Monday, Mar. 30, 1936

Born. To Arthur Brisbane, 71, Hearst editor & pundit, famed booster of marriages & babies; his first grandchild, son of John H. Reagan ("Tex") McCrary and Sarah Brisbane McCrary; in Manhattan. Name: Michael. Weight: 7 lb., 6 oz.

Adopted. By James John ("Jimmy") Walker, 55, onetime (1925-32) Mayor of New York City; and Betty Compton Walker, 29, onetime musicomedienne; the two-month-old daughter of a 15-year-old unwed mother; from "The Cradle," famed Evanston, Ill. orphanage (TIME, May 20). Name: Mary Patricia Walker. Premature news of the adoption caused the Walkers to announce they had given up the adoption plan, return to Manhattan. Four days later they quietly went back to Evanston to take Mary Patricia away.

Married. Natalie E. Carr, 22, socialite who disappeared from Vassar College in 1933, turned up in a Canadian convent five months later, then left it last autumn a week before her final-vows ; and Walter Burke Coll, engineer; in Manhattan.

Divorced. Beauteous Eileen Bennett Fearnley Whittingstall, onetime No. 1 British tennist; by Painter Edmund Owen Fearnley Whittingstall; in London. Charges: misconduct with Marcus March, trainer of Windsor Lad, 1934 Derby winner.
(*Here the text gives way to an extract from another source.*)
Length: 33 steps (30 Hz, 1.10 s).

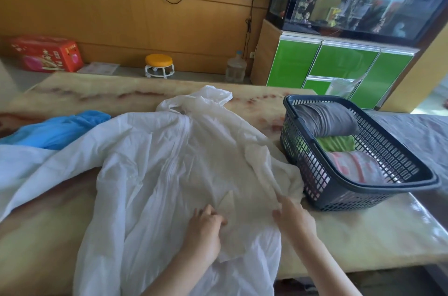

Died. Hazel B. Stokes, 26. sister of Texas' Governor James V. ("Jimmie") Allred; in Mineola, Tex., when her husband's automobile collided with a truck.

Died. Harold Ball Disbrow, 47, long time personal physician to John D. Rockefeller, 96 (see p. 56); of apoplexy; in Lakewood, N. J.

Died, Eleanor Constance Lodge, 66, first woman to receive an LL.D. from Oxford University, sister of Spiritualist Sir Oliver Lodge; in Oxford.

Died. Hannah Armstrong Munsch, 71, daughter of William B. Duff Armstrong whom circuit-riding Lawyer Abraham Lincoln helped absolve of murder in 1857 by the celebrated means of using an almanac to prove that witnesses who saw the defendant in "bright moonlight" were lying; in Easton, Ill

Died. Herman Preston ("Be Fair with Faris") Faris, 77, who received 57,551 votes in 1924 as the Prohibition Party's candidate for President; of injuries suffered in an automobile crash near Deepwater, Mo.

Died. Charles Ben Dalton. 83, law-abiding brother of the three notorious Dalton Boys, oldtime Western desperadoes whose exploits filled many a dime novel; in an insane asylum in Supply, Okla. Still living in Hollywood is Brother Emmett, who in 1892 participated in the Daltons' ill-fated Coffeyville, Kans. raid in which Brothers Bob and Grat were killed.

Died. Eleutherios Venizelos, seven-time Premier of Greece; of influenza; in Paris (see p. 28).

Awarded. To Always Faithful, U. S. Army Signal Corps carrier pigeon: a gold medal and certificate of honor by the American Racing Pigeon Union; for flying the 715 mi. from Chattanooga, Tenn. to Fort Monmouth, N. J. at an average speed of 47 m.p.h., beating 1,114 competitors.

Died. Rags, 20, famed moppy-white mongrel mascot of the A.E.F.'s First Division; of old age; in Washington, D. C. Picked up in a Montmartre alley in 1918, Rags served five months in frontline trenches, carried messages to the rear, was gassed and wounded in action.